INSTRUCTIONS FOR THE TASK
Lines from the start of the data through the line containing "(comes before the" must be given again exactly. Leave the others out.

DATA BELOW
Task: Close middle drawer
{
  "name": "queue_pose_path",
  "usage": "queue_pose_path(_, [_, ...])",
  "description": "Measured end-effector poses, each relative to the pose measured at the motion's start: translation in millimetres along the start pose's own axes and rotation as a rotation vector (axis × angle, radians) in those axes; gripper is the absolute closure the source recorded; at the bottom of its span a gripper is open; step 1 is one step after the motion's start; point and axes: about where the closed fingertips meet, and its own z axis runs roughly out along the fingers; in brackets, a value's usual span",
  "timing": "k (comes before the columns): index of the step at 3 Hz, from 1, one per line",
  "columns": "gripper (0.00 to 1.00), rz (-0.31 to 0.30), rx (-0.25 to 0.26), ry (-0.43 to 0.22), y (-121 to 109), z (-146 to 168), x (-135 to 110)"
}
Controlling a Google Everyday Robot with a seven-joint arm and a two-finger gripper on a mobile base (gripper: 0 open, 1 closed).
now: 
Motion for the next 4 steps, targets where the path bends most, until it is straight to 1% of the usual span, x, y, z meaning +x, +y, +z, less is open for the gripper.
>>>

RESULT FOR THIS TASK
Task: Close middle drawer
{
  "name": "queue_pose_path",
  "usage": "queue_pose_path(_, [_, ...])",
  "description": "Measured end-effector poses, each relative to the pose measured at the motion's start: translation in millimetres along the start pose's own axes and rotation as a rotation vector (axis × angle, radians) in those axes; gripper is the absolute closure the source recorded; at the bottom of its span a gripper is open; step 1 is one step after the motion's start; point and axes: about where the closed fingertips meet, and its own z axis runs roughly out along the fingers; in brackets, a value's usual span",
  "timing": "k (comes before the columns): index of the step at 3 Hz, from 1, one per line",

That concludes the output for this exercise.